How Much Does the Human Brain Weigh in Pounds?

The adult human brain weighs between 1,300 and 1,400 grams, or roughly 3 pounds. That makes it about 2% of your total body weight, yet it consumes around 20% of your body’s energy. Those three pounds pack an extraordinary amount of structure, and the brain reaches that full weight through a surprisingly fast growth timeline.

Brain Weight From Birth to Adulthood

A newborn’s brain weighs about 350 to 400 grams, roughly a quarter of its eventual adult size. Growth in the first year is dramatic: by a baby’s first birthday, the brain has already reached 1,000 grams, more than doubling in twelve months. By age 2, the brain has hit 80% of its adult size.

Growth continues more gradually through childhood and adolescence. The brain reaches its full adult weight of approximately 1,400 grams by age 18. Most of this later growth involves the strengthening and pruning of connections between neurons rather than the addition of new brain tissue. After early adulthood, brain weight holds relatively steady for decades before declining slightly with aging.

Why Brain Weight Varies Between People

Not everyone’s brain weighs the same, and the 1,300 to 1,400 gram range is an average. Several factors influence where a person falls on that spectrum.

Body size is the most consistent predictor. Taller people tend to have heavier brains. Research published in Acta Medica Lituanica found a moderate correlation between a person’s height and their brain weight. Because men are on average taller than women, male brains tend to weigh somewhat more, but this difference tracks with overall body size rather than reflecting any functional difference.

Genetics, nutrition during development, and overall health also contribute to variation. These factors interact in complex ways, and there’s no single number that qualifies as “normal.” A brain weighing 1,250 grams and one weighing 1,450 grams are both perfectly healthy.

Does a Bigger Brain Mean Greater Intelligence?

This is one of the most common follow-up questions, and the answer is more nuanced than you might expect. When you compare unrelated people, brain size and scores on cognitive tests do show a moderate positive correlation of about 0.4, meaning larger brains are loosely associated with higher scores at the population level.

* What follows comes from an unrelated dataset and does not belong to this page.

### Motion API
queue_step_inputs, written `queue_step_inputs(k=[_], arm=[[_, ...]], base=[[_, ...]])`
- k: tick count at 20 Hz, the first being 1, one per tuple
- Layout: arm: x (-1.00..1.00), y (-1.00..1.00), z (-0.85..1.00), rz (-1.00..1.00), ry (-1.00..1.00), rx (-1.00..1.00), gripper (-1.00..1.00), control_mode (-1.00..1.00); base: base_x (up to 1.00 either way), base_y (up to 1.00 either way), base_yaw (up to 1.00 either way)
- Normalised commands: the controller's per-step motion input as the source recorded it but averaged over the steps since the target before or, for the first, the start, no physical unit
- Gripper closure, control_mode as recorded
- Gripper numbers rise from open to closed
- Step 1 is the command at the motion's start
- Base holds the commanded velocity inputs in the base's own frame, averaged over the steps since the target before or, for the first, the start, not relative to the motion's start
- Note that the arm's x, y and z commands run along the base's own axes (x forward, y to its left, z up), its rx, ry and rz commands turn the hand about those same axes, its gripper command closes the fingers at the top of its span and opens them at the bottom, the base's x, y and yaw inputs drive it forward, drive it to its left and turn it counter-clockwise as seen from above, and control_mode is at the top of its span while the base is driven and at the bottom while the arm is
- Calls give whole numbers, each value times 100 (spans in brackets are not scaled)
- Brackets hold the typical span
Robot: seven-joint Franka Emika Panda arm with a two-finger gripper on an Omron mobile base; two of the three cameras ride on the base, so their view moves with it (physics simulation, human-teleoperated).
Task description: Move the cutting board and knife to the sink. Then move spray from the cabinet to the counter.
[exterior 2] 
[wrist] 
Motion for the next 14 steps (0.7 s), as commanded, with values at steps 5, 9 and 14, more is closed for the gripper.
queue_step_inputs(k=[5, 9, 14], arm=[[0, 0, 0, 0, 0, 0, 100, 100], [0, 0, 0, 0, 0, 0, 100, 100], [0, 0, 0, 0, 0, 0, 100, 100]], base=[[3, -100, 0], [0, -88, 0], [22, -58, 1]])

But that correlation is misleading. A study in the Proceedings of the National Academy of Sciences compared siblings raised in the same household and found that the sibling with the larger brain showed essentially no cognitive advantage over the sibling with the smaller brain. The within-family correlations ranged from negative 0.07 to 0.01, effectively zero. This suggests the population-level pattern is driven largely by shared environmental and genetic factors (like nutrition, socioeconomic background, and general health) that influence both brain size and cognitive development independently. The direct causal link between brain volume and intelligence appears to be minimal in modern populations.

In short, you cannot infer anything about a person’s intelligence from the weight of their brain.

Where the Weight Is Concentrated

The brain isn’t a uniform mass. The cerebrum, the wrinkled outer portion divided into two hemispheres, makes up the vast majority of total brain weight. It handles everything from language and decision-making to processing what you see, hear, and feel.

The cerebellum, tucked beneath the cerebrum at the back of the skull, accounts for about 10% of the brain’s volume. Despite its small size, it contains more than half of all the neurons in the entire brain, densely packed into tightly folded tissue. It coordinates movement, balance, and motor learning. The brainstem, which connects the brain to the spinal cord, is the smallest major region by weight and controls automatic functions like breathing, heart rate, and sleep cycles.

How Human Brains Compare to Other Animals

At 1,300 to 1,400 grams, the human brain is far from the largest in the animal kingdom. A sperm whale’s brain weighs about 7,800 grams, nearly six times heavier. Elephant brains come in around 4,783 grams. Killer whales sit at roughly 5,620 grams, and humpback whales at about 4,675 grams.

Raw brain weight, however, doesn’t tell you much on its own. What matters more is the ratio of brain size to body size and how the brain is organized. Humans have an unusually large cerebral cortex relative to body mass, with a particularly expanded prefrontal region involved in planning, abstract thinking, and social behavior. A sperm whale’s brain is enormous in absolute terms, but its body can weigh over 40,000 kilograms. The human brain, at 2% of body weight, represents a far larger proportion. That ratio, combined with the density and organization of our neural connections, is what sets human cognition apart.